++++ Dataset ++++
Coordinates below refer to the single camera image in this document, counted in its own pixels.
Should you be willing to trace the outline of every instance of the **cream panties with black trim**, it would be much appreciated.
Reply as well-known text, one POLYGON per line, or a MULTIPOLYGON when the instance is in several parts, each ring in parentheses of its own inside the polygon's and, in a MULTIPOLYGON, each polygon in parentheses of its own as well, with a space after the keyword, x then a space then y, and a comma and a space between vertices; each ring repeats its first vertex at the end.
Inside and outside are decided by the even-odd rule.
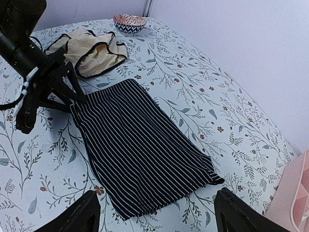
POLYGON ((127 59, 124 43, 117 44, 114 32, 95 36, 91 30, 78 29, 63 34, 46 51, 46 55, 65 48, 65 62, 71 61, 80 78, 100 76, 127 59))

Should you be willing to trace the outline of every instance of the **white wall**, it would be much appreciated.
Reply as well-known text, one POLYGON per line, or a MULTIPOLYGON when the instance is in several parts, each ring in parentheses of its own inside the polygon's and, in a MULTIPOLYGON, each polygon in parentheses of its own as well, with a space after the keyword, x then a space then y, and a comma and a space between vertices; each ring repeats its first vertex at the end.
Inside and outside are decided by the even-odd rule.
POLYGON ((152 16, 227 71, 292 144, 309 148, 308 0, 155 0, 152 16))
POLYGON ((35 30, 68 23, 112 18, 117 14, 141 15, 145 0, 46 0, 47 8, 35 30))

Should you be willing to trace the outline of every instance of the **white bedsheet with leaf pattern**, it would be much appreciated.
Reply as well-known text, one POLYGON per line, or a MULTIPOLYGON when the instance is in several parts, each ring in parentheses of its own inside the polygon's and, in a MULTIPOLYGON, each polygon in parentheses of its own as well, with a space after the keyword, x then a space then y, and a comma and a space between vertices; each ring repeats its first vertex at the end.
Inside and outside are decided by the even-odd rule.
MULTIPOLYGON (((216 231, 213 201, 228 187, 263 214, 284 166, 296 156, 286 139, 233 79, 182 36, 154 18, 136 36, 116 31, 112 20, 69 24, 33 35, 47 48, 77 28, 97 35, 115 31, 129 60, 95 79, 85 93, 135 78, 179 129, 211 156, 226 182, 206 186, 150 215, 122 221, 91 173, 79 131, 69 114, 39 108, 35 129, 14 129, 12 111, 0 112, 0 222, 4 231, 30 232, 53 220, 89 189, 101 204, 100 232, 216 231)), ((22 80, 0 59, 0 102, 9 102, 22 80)))

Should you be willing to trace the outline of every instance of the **decorative bowl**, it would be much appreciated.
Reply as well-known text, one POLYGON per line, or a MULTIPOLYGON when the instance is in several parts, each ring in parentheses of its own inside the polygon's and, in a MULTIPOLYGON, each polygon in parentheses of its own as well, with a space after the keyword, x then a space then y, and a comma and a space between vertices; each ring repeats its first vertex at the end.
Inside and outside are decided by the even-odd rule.
POLYGON ((137 34, 147 24, 145 18, 130 14, 116 15, 113 19, 115 27, 124 35, 137 34))

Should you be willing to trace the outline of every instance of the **white strap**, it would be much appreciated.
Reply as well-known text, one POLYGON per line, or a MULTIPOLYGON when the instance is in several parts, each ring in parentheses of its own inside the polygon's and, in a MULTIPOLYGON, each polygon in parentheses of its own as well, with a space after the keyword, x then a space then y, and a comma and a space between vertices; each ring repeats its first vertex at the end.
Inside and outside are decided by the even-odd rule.
POLYGON ((26 87, 28 88, 29 86, 29 81, 33 78, 33 76, 35 75, 35 73, 37 72, 39 68, 38 67, 35 67, 31 72, 29 72, 29 74, 27 75, 26 77, 26 82, 23 83, 23 85, 20 87, 19 91, 17 92, 16 94, 16 99, 17 100, 19 98, 19 96, 22 94, 23 95, 23 98, 22 100, 15 106, 14 108, 14 112, 13 112, 13 118, 17 116, 17 113, 20 111, 22 105, 23 105, 23 102, 24 102, 24 96, 26 96, 27 94, 27 90, 22 90, 23 87, 26 87))
++++
= Description of the task =
Could you retype every record exactly, leaving the pictures out?

= Response box =
Coordinates below refer to the single camera image in this document, counted in its own pixels.
Should you be willing to trace the outline of every instance of the **cream panties with black trim**, it would be much appreciated.
Reply as well-known text, one POLYGON per line, or a MULTIPOLYGON when the instance is in several parts, each ring in parentheses of its own inside the polygon's and, in a MULTIPOLYGON, each polygon in parentheses of its own as well, with a space after the keyword, x then a space then y, and a comma and a space between vertices; each ring repeats its first vertex at the end.
Inside and outside are decided by the even-odd rule.
POLYGON ((127 59, 124 43, 117 44, 114 32, 95 36, 91 30, 78 29, 63 34, 46 51, 46 55, 65 48, 65 62, 71 61, 80 78, 100 76, 127 59))

Should you be willing to trace the outline of every instance of the **white wall**, it would be much appreciated.
Reply as well-known text, one POLYGON per line, or a MULTIPOLYGON when the instance is in several parts, each ring in parentheses of its own inside the polygon's and, in a MULTIPOLYGON, each polygon in parentheses of its own as well, with a space after the keyword, x then a space then y, and a comma and a space between vertices; each ring repeats its first vertex at the end.
Inside and outside are decided by the even-odd rule.
POLYGON ((152 16, 227 71, 292 144, 309 148, 308 0, 155 0, 152 16))
POLYGON ((35 30, 68 23, 112 18, 117 14, 141 15, 145 0, 46 0, 47 8, 35 30))

Should you be willing to trace the outline of every instance of the **white bedsheet with leaf pattern**, it would be much appreciated.
Reply as well-known text, one POLYGON per line, or a MULTIPOLYGON when the instance is in several parts, each ring in parentheses of its own inside the polygon's and, in a MULTIPOLYGON, each polygon in parentheses of its own as well, with a space after the keyword, x then a space then y, and a comma and a space between vertices; each ring repeats its first vertex at the end.
Inside and outside are decided by the even-odd rule.
MULTIPOLYGON (((216 231, 213 201, 228 187, 263 214, 284 166, 296 156, 286 139, 233 79, 182 36, 154 18, 136 36, 116 31, 112 20, 69 24, 33 35, 47 48, 77 28, 97 35, 115 31, 129 60, 95 79, 85 93, 135 78, 179 129, 211 156, 226 182, 206 186, 150 215, 122 221, 91 173, 79 131, 69 114, 39 108, 35 129, 14 129, 12 111, 0 112, 0 222, 4 231, 30 232, 53 220, 89 189, 101 204, 100 232, 216 231)), ((22 80, 0 59, 0 102, 9 102, 22 80)))

Should you be willing to trace the outline of every instance of the **decorative bowl**, it would be much appreciated.
Reply as well-known text, one POLYGON per line, or a MULTIPOLYGON when the instance is in several parts, each ring in parentheses of its own inside the polygon's and, in a MULTIPOLYGON, each polygon in parentheses of its own as well, with a space after the keyword, x then a space then y, and a comma and a space between vertices; each ring repeats its first vertex at the end.
Inside and outside are decided by the even-odd rule.
POLYGON ((137 34, 147 24, 145 18, 130 14, 116 15, 113 19, 115 27, 124 35, 137 34))

Should you be willing to trace the outline of every instance of the **white strap**, it would be much appreciated.
Reply as well-known text, one POLYGON per line, or a MULTIPOLYGON when the instance is in several parts, each ring in parentheses of its own inside the polygon's and, in a MULTIPOLYGON, each polygon in parentheses of its own as well, with a space after the keyword, x then a space then y, and a comma and a space between vertices; each ring repeats its first vertex at the end.
Inside and outside are decided by the even-odd rule.
POLYGON ((26 87, 28 88, 29 86, 29 81, 33 78, 33 76, 35 75, 35 73, 37 72, 39 68, 38 67, 35 67, 31 72, 29 72, 29 74, 27 75, 26 77, 26 82, 23 83, 23 85, 20 87, 19 91, 17 92, 16 94, 16 99, 17 100, 19 98, 19 96, 22 94, 23 95, 23 98, 22 100, 15 106, 14 108, 14 112, 13 112, 13 118, 17 116, 17 113, 20 111, 22 105, 23 105, 23 102, 24 102, 24 96, 26 96, 27 94, 27 90, 22 90, 23 87, 26 87))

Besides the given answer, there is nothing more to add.